• _Assignment_:
Return all lines from the listing below that include the word "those".

• _Data shown_:
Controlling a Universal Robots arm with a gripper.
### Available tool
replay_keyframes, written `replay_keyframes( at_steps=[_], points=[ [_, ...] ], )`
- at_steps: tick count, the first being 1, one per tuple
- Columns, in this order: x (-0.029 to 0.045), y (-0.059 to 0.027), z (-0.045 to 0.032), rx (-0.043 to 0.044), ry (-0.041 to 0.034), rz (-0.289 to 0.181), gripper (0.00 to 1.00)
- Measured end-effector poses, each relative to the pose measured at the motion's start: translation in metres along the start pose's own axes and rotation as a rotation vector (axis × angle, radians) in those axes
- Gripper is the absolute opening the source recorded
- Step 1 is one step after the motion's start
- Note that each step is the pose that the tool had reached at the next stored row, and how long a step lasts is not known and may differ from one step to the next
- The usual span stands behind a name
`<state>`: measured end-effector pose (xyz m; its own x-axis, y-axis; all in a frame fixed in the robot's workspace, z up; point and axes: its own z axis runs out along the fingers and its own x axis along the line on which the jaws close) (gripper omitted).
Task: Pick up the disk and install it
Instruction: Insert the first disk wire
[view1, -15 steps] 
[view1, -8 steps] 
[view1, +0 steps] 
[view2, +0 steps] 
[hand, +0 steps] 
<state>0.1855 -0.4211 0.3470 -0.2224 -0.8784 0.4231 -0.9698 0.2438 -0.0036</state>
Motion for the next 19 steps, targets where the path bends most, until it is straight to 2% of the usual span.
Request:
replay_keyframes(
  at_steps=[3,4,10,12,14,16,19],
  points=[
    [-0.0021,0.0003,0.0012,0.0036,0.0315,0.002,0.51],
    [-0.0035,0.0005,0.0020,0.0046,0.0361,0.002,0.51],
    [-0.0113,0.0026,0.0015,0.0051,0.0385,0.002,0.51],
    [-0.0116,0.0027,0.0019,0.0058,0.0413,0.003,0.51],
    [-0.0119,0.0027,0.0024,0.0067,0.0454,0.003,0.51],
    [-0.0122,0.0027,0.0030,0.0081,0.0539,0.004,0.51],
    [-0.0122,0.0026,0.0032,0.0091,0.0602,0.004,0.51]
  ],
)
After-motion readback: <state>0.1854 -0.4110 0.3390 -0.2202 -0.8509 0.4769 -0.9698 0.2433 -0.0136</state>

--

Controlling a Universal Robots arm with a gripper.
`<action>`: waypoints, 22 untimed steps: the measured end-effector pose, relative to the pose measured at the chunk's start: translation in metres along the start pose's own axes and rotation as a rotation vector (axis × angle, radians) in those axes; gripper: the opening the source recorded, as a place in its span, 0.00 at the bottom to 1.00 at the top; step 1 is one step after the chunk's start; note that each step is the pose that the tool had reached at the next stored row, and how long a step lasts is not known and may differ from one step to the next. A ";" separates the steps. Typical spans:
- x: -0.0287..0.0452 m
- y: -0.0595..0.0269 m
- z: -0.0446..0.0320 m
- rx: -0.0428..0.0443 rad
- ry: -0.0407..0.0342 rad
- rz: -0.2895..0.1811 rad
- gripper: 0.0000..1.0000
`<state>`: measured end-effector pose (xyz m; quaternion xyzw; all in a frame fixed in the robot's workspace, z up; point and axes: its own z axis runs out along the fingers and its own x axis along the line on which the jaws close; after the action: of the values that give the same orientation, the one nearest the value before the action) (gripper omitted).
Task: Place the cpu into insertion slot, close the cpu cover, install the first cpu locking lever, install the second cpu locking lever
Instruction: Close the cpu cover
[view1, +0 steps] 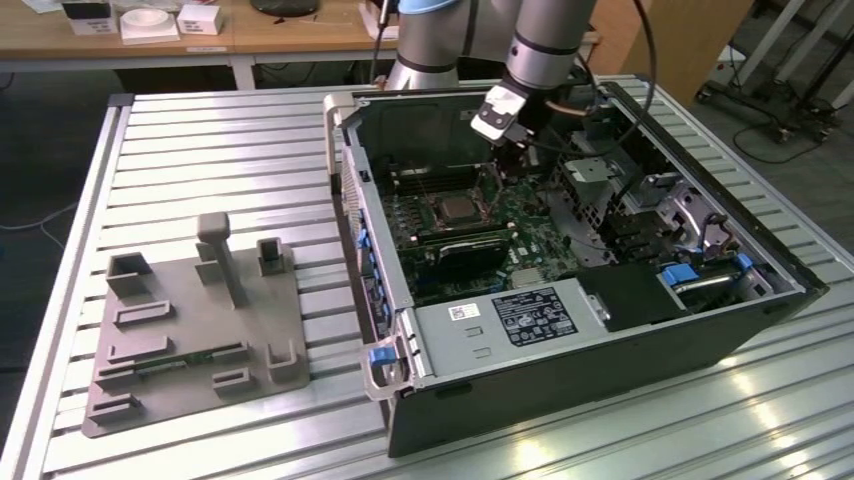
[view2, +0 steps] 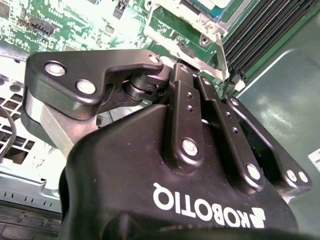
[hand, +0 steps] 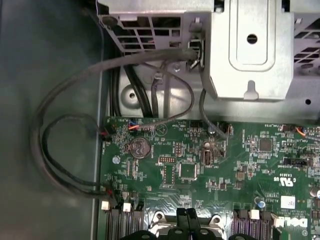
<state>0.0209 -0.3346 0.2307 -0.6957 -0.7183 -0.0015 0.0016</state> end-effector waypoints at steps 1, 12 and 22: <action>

• _Expected answer_:
- Measured end-effector poses, each relative to the pose measured at the motion's start: translation in metres along the start pose's own axes and rotation as a rotation vector (axis × angle, radians) in those axes
`<action>`: waypoints, 22 untimed steps: the measured end-effector pose, relative to the pose measured at the chunk's start: translation in metres along the start pose's own axes and rotation as a rotation vector (axis × angle, radians) in those axes; gripper: the opening the source recorded, as a place in its span, 0.00 at the bottom to 1.00 at the top; step 1 is one step after the chunk's start; note that each step is the pose that the tool had reached at the next stored row, and how long a step lasts is not known and may differ from one step to the next. A ";" separates the steps. Typical spans:

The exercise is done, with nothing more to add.